____ Exercise input

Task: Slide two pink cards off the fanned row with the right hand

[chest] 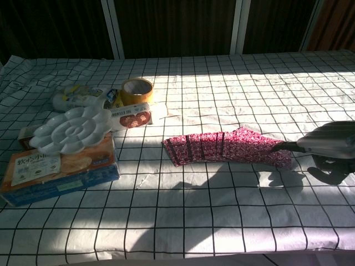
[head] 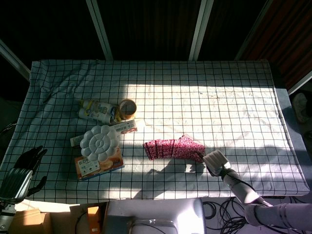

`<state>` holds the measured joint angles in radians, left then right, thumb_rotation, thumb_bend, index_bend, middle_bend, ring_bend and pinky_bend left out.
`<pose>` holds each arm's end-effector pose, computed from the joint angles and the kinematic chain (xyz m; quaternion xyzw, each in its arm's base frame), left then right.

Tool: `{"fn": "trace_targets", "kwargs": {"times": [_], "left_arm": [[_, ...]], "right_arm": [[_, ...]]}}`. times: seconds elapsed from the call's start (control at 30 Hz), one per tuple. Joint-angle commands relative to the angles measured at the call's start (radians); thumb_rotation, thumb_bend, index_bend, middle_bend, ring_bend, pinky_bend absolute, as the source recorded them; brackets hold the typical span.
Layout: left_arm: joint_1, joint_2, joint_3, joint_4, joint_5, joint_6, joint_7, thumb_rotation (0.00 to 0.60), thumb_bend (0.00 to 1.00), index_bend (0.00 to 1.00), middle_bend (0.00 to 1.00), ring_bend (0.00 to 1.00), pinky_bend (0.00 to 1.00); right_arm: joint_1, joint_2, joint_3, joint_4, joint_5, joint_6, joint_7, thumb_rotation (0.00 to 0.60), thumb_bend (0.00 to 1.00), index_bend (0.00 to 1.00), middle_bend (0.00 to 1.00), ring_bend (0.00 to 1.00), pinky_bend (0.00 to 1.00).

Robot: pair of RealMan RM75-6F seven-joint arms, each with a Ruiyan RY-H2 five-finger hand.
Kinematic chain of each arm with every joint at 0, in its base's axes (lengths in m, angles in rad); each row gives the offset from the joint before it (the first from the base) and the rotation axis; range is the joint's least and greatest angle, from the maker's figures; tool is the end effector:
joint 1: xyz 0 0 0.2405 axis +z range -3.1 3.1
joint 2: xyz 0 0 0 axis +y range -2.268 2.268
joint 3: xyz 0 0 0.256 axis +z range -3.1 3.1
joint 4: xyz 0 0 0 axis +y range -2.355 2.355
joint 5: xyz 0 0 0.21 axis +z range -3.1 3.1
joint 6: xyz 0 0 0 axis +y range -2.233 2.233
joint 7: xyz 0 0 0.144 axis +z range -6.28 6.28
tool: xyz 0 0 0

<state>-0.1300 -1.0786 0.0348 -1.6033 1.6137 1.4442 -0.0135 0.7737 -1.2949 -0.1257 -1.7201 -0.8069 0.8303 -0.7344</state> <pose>-0.3034 0.1755 0.1500 -0.6645 -0.3737 -0.3695 0.5313 -0.2319 -0.2778 0.0080 0.8443 -0.3447 0.0863 0.4010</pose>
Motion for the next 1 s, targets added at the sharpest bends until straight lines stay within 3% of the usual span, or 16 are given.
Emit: {"fn": "trace_targets", "kwargs": {"times": [0.03,0.33,0.5,0.77,1.0], "left_arm": [[0.000,0.000,0.000,0.000,0.001,0.000,-0.001,0.600,0.39,0.00,0.00,0.00,0.11],[0.001,0.001,0.003,-0.004,0.002,0.000,0.002,0.600,0.39,0.00,0.00,0.00,0.11],[0.000,0.000,0.005,-0.005,0.005,-0.003,0.006,0.600,0.39,0.00,0.00,0.00,0.11],[0.000,0.001,0.003,-0.006,0.004,-0.001,0.003,0.600,0.39,0.00,0.00,0.00,0.11],[0.004,0.006,0.002,0.000,0.005,0.010,-0.014,0.600,0.39,0.00,0.00,0.00,0.11]], "right_arm": [[-0.015,0.015,-0.027,-0.007,-0.011,0.016,-0.001,0.600,0.63,0.11,0.99,0.97,0.99],[-0.081,0.072,-0.117,-0.018,-0.096,0.047,0.030,0.600,0.63,0.14,0.99,0.97,0.99],[-0.115,0.098,-0.129,-0.036,-0.169,0.084,0.059,0.600,0.63,0.16,0.99,0.97,0.99],[-0.126,0.097,-0.058,-0.061,-0.287,0.144,0.110,0.600,0.63,0.12,0.99,0.97,0.99],[-0.053,0.033,0.039,-0.053,-0.137,0.103,0.026,0.600,0.63,0.11,0.99,0.97,0.99]]}}
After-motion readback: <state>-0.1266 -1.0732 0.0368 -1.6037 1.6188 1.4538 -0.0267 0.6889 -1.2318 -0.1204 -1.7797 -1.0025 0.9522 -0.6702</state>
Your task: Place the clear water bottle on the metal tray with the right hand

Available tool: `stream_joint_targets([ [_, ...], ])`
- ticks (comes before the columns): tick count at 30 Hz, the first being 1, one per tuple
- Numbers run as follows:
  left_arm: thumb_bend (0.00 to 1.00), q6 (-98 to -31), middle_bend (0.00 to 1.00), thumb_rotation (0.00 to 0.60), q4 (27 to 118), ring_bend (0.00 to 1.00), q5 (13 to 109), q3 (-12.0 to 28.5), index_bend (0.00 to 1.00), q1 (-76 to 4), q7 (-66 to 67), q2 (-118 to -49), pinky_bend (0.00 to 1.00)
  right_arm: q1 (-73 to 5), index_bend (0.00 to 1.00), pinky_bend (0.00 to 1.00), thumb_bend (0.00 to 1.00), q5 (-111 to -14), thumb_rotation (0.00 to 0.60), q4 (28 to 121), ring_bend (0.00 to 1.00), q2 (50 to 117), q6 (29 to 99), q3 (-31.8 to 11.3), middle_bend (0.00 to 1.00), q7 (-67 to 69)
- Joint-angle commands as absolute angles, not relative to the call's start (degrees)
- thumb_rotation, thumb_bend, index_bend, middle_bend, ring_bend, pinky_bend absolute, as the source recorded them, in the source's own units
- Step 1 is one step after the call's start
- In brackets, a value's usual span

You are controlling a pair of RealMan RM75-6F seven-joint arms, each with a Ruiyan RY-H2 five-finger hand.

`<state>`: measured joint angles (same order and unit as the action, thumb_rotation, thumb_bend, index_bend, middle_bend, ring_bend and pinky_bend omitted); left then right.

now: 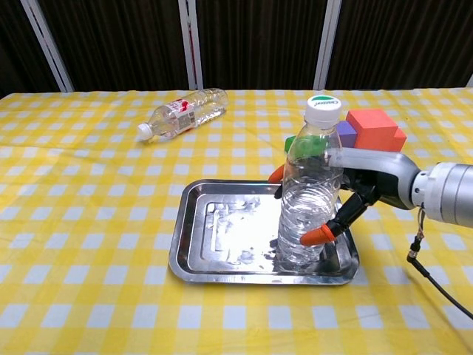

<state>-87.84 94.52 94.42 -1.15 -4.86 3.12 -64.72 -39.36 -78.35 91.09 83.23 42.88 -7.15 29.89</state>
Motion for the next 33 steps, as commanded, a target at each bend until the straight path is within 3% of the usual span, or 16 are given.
stream_joint_targets([
  [1, 0.19, -87.8, 0.0, 0.6, 94.5, 0.0, 94.4, -1.2, 0.22, -4.9, 3.1, -64.7, 0.0, -39.4, 0.18, 0.0, 0.2, -78.1, 0.6, 91.4, 0.22, 83.2, 43.0, -7.2, 0.22, 29.9],
  [8, 0.19, -87.6, 0.0, 0.6, 94.5, 0.0, 94.8, -1.3, 0.22, -5.0, 3.2, -64.7, 0.0, -39.2, 0.11, 0.0, 0.2, -76.9, 0.6, 92.2, 0.2, 81.5, 43.1, -7.4, 0.19, 29.1],
  [16, 0.19, -87.9, 0.0, 0.6, 94.7, 0.0, 95.3, -1.5, 0.22, -4.9, 3.3, -64.7, 0.0, -38.8, 0.1, 0.0, 0.2, -72.8, 0.6, 89.8, 0.19, 78.1, 41.8, -7.6, 0.17, 27.1],
  [25, 0.19, -88.0, 0.0, 0.6, 94.7, 0.0, 95.3, -1.5, 0.22, -4.9, 2.6, -64.4, 0.0, -34.9, 0.1, 0.0, 0.2, -74.0, 0.6, 89.3, 0.18, 67.9, 42.7, -4.5, 0.17, 26.1],
  [29, 0.19, -88.0, 0.0, 0.6, 94.7, 0.0, 95.4, -1.6, 0.22, -4.9, 2.2, -64.3, 0.0, -31.8, 0.1, 0.0, 0.2, -76.6, 0.6, 92.1, 0.17, 61.0, 47.2, -2.7, 0.17, 22.7],
  [33, 0.19, -88.0, 0.0, 0.6, 94.7, 0.0, 95.6, -1.6, 0.22, -4.9, 2.0, -64.2, 0.0, -26.7, 0.1, 0.0, 0.2, -79.2, 0.6, 97.5, 0.11, 55.8, 57.2, -1.7, 0.17, 16.8],
])
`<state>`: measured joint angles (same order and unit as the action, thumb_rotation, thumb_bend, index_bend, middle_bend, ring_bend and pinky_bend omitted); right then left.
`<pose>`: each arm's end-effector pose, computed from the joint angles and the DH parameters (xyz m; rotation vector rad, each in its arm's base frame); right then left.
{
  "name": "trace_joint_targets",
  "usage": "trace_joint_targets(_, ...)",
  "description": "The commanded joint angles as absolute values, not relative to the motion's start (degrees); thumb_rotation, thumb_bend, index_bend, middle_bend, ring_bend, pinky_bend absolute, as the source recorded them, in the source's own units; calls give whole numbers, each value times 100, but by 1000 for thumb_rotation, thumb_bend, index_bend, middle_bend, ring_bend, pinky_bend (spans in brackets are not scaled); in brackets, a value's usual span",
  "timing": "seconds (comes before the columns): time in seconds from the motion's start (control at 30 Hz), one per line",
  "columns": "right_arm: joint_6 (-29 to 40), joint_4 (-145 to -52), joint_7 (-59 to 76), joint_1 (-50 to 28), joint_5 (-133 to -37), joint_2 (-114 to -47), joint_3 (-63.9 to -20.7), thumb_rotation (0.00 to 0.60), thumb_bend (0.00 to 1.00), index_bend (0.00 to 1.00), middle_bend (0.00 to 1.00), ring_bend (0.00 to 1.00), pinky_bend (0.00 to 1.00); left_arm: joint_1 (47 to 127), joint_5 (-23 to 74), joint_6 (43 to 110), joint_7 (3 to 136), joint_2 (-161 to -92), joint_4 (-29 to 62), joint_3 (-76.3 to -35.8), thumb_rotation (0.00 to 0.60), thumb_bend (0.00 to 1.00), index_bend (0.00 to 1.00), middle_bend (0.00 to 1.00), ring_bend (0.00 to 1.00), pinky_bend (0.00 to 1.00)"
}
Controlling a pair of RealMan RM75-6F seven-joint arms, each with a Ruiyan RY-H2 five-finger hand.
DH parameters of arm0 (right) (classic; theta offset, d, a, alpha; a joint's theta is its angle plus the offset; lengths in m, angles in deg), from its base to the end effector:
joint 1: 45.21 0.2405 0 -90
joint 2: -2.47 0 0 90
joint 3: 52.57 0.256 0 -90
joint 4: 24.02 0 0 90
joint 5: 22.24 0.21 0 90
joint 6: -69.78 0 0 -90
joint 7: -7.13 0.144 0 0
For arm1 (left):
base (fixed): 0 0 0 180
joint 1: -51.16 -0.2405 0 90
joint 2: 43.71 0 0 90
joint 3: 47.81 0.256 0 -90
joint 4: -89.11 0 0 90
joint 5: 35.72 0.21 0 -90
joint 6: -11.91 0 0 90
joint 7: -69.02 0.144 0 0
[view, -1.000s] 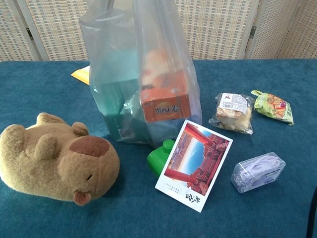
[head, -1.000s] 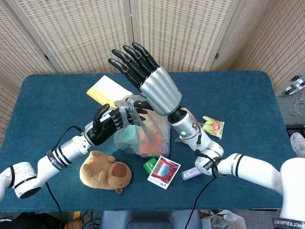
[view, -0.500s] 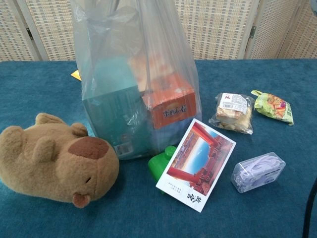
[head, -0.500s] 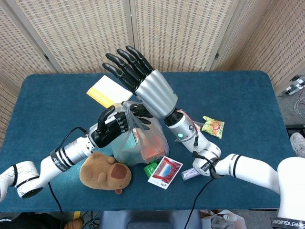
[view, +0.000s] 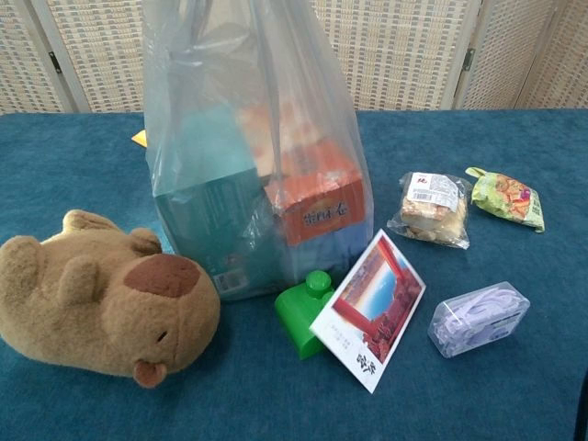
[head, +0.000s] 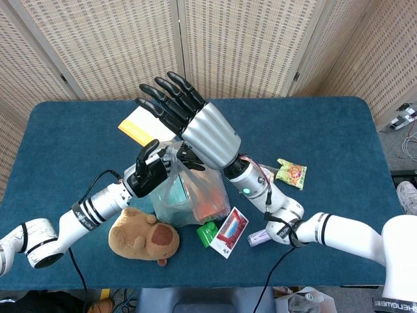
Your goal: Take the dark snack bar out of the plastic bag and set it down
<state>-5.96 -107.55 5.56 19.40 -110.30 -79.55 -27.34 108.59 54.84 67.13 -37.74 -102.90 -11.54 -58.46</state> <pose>0.0757 -0.3767 0.1214 1.6856 -0.1844 1.9407 -0.0220 0.3488 0.1200 1.0985 2.0497 1.4064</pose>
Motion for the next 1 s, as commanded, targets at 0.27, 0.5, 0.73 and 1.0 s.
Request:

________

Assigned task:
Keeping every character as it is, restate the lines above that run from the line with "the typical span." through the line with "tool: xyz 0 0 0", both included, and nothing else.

Completed task:
Tool: `{"fn": "trace_targets", "kwargs": {"times": [_], "left_arm": [[_, ...]], "right_arm": [[_, ...]]}}`. times: seconds elapsed from the call's start (control at 30 Hz), one per tuple. Joint-angle commands relative to the angles measured at the call's start (radians); thumb_rotation, thumb_bend, index_bend, middle_bend, ring_bend, pinky_bend absolute, as the source recorded them; brackets hold the typical span.
Layout: left_arm: joint_1, joint_2, joint_3, joint_4, joint_5, joint_6, joint_7, thumb_rotation (0.00 to 0.60), thumb_bend (0.00 to 1.00), index_bend (0.00 to 1.00), middle_bend (0.00 to 1.00), ring_bend (0.00 to 1.00), pinky_bend (0.00 to 1.00); right_arm: joint_1, joint_2, joint_3, joint_4, joint_5, joint_6, joint_7, thumb_rotation (0.00 to 0.60), thumb_bend (0.00 to 1.00), index_bend (0.00 to 1.00), middle_bend (0.00 to 1.00), ring_bend (0.00 to 1.00), pinky_bend (0.00 to 1.00).

Robot: pair of RealMan RM75-6F seven-joint arms, each with a Ruiyan RY-H2 five-finger hand.
Kinematic chain of each arm with every joint at 0, in its base's axes (lengths in m, angles in rad); each row gives the offset from the joint before it (the first from the base) and the rotation axis; range is the joint's least and greatest angle, from the maker's figures; tool is the end effector:
joint 1: xyz 0 0 0.2405 axis +z range -3.1 3.1
joint 2: xyz 0 0 0 axis +y range -2.268 2.268
joint 3: xyz 0 0 0.256 axis +z range -3.1 3.1
joint 4: xyz 0 0 0 axis +y range -2.355 2.355
joint 5: xyz 0 0 0.21 axis +z range -3.1 3.1
joint 6: xyz 0 0 0 axis +y range -2.233 2.233
joint 7: xyz 0 0 0.144 axis +z range -6.28 6.28
tool: xyz 0 0 0

With this, the answer is finished.